Your goal - Each line below that holds the word "from" counts once. Say how many such lines there are, and no more.

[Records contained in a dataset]
────────

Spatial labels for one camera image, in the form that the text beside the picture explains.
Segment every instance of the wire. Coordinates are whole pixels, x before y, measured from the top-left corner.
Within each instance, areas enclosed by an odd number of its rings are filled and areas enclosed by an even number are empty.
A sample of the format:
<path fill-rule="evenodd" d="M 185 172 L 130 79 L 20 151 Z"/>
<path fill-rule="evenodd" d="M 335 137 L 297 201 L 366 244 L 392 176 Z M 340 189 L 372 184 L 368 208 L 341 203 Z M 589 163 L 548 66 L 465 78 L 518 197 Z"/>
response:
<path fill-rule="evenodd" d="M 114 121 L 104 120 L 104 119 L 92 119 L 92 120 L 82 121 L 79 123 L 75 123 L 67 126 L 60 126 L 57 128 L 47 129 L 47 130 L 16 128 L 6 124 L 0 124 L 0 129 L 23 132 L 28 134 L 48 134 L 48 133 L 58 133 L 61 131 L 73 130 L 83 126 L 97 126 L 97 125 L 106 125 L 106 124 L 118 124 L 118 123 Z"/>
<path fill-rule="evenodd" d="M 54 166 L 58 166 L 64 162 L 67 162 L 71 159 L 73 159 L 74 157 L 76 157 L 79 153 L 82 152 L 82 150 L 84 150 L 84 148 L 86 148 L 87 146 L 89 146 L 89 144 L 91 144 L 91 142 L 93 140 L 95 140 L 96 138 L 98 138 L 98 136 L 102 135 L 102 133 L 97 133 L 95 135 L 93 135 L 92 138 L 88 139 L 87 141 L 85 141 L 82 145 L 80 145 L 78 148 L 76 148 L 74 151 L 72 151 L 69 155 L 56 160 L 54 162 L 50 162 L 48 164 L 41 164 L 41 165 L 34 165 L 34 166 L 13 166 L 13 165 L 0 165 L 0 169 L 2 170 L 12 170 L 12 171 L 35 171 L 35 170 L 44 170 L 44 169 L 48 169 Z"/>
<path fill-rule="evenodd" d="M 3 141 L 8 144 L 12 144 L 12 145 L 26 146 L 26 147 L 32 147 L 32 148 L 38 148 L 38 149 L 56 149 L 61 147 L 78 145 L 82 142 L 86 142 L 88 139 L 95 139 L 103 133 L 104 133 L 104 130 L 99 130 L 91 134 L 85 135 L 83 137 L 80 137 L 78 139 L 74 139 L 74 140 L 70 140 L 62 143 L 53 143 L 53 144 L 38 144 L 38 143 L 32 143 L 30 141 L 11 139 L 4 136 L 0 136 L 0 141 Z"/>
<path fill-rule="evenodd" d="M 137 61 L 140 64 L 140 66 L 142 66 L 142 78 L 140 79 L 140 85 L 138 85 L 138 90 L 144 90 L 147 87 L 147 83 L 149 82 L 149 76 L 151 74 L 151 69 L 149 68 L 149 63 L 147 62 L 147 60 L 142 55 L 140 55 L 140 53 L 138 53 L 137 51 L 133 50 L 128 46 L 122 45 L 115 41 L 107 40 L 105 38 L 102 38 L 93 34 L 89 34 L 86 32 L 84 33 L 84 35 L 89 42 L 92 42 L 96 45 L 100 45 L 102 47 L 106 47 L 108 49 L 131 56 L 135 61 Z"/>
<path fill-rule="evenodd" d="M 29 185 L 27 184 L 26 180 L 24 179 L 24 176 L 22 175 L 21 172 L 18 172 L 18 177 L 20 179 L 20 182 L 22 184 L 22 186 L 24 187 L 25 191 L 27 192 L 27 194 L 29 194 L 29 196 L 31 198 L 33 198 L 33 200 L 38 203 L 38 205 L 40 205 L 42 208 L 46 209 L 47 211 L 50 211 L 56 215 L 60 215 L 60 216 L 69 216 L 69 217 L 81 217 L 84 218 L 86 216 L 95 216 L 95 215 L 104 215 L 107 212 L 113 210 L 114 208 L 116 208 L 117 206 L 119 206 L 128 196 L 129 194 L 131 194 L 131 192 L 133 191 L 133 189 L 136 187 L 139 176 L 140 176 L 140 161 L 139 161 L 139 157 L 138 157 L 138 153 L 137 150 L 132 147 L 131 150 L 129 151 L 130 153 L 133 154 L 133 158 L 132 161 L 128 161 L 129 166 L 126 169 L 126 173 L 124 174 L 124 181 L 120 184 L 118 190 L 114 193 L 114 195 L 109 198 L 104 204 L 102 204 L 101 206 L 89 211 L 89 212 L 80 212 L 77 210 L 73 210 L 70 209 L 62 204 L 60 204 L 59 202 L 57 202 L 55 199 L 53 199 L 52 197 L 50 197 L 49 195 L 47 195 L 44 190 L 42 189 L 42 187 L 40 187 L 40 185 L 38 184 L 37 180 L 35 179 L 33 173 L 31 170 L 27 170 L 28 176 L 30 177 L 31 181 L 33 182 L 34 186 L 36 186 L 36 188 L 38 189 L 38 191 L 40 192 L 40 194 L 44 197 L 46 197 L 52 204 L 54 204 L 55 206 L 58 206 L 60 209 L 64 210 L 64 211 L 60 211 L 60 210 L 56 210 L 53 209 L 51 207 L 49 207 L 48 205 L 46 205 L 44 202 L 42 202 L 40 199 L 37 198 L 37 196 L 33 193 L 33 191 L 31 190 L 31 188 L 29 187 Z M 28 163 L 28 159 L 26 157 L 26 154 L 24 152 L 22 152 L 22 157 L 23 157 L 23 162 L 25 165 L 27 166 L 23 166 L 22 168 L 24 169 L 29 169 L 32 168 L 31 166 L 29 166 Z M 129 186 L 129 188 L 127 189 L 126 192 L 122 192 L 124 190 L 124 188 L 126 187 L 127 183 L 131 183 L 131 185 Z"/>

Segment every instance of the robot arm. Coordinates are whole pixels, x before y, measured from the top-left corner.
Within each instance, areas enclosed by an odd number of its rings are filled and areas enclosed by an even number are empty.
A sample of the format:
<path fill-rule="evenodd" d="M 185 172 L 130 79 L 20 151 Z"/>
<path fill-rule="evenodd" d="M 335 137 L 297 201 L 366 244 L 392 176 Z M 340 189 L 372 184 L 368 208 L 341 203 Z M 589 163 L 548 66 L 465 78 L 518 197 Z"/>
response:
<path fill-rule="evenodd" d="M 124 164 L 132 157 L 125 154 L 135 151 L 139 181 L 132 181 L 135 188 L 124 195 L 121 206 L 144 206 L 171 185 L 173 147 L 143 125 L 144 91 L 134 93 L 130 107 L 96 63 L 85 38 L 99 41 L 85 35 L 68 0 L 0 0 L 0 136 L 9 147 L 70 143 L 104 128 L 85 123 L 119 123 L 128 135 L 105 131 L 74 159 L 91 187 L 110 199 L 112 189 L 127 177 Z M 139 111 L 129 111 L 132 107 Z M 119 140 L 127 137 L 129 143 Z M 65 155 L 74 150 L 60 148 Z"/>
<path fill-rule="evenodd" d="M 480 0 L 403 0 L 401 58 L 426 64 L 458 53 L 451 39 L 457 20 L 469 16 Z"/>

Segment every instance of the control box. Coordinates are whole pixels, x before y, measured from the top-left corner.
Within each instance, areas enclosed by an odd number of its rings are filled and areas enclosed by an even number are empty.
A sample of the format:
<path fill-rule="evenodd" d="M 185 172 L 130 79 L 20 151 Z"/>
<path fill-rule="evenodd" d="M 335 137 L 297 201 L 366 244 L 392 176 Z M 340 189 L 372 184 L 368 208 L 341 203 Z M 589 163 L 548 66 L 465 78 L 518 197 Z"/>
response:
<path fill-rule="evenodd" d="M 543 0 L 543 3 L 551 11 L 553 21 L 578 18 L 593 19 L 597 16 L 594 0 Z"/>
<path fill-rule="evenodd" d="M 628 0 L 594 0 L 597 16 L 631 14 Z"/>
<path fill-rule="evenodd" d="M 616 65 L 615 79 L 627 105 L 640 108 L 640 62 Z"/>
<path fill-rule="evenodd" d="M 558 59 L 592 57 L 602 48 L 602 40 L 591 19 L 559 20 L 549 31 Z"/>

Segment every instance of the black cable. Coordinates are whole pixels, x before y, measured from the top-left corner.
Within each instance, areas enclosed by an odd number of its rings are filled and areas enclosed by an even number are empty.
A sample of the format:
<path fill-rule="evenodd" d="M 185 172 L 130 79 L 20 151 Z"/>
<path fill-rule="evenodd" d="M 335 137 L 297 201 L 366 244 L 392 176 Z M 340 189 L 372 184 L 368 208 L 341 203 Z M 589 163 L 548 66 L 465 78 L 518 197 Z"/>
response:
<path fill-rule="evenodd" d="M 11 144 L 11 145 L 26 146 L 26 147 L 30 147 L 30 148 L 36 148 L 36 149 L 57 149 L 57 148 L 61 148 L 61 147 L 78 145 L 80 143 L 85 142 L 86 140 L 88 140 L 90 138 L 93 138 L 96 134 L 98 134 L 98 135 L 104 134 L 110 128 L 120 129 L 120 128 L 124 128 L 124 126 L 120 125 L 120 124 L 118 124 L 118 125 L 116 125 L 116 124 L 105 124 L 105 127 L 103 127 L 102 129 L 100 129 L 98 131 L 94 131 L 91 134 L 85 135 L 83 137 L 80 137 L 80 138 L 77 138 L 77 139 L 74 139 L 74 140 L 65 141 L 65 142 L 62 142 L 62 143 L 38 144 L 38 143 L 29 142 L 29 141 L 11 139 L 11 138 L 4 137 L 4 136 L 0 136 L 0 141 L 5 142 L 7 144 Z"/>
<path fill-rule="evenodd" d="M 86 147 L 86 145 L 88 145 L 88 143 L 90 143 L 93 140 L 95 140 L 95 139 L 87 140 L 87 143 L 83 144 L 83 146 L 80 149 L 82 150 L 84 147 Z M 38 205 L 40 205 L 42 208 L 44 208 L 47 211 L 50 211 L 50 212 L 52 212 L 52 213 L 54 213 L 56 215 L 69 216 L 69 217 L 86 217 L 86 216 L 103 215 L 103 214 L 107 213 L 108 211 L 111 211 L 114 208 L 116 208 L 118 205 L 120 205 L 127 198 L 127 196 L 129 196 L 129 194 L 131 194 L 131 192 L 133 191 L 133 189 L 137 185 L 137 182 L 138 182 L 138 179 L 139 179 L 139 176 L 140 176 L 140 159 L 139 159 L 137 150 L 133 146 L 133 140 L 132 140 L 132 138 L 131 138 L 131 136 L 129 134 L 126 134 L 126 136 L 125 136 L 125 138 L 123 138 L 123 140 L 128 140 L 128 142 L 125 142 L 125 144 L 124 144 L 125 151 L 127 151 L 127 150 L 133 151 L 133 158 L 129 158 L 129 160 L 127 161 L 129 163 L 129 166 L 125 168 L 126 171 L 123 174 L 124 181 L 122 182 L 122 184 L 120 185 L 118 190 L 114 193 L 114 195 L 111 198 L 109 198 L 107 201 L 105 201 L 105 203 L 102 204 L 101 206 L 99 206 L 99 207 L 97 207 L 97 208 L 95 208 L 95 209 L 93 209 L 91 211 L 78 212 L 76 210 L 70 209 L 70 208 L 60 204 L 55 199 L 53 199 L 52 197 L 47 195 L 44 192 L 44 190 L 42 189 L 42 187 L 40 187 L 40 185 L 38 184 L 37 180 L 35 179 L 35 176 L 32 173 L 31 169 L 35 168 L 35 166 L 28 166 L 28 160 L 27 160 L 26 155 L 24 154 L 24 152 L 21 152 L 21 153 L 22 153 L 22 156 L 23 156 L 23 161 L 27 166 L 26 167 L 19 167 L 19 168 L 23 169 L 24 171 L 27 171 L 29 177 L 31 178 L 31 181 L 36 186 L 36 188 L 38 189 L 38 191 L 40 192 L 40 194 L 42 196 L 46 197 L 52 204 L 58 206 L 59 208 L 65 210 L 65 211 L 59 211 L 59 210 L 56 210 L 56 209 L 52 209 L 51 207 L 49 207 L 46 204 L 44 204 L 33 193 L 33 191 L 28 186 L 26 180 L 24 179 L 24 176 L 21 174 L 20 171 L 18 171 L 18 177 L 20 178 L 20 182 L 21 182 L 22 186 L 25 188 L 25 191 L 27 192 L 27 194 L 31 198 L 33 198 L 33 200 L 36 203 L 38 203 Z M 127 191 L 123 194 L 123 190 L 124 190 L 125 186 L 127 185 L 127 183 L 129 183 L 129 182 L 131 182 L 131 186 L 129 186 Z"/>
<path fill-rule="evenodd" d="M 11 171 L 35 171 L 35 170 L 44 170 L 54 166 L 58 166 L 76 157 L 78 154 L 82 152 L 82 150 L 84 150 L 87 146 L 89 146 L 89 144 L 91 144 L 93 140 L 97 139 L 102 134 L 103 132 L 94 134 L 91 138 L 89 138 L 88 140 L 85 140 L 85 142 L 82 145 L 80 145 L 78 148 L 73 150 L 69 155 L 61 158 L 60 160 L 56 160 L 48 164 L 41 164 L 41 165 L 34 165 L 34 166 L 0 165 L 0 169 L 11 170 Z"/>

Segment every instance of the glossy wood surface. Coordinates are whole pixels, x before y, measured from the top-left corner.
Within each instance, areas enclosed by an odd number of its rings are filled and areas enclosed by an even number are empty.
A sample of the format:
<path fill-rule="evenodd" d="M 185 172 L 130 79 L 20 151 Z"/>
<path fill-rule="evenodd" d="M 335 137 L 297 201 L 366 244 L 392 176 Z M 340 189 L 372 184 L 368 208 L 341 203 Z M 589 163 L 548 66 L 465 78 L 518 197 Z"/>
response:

────────

Finished task - 5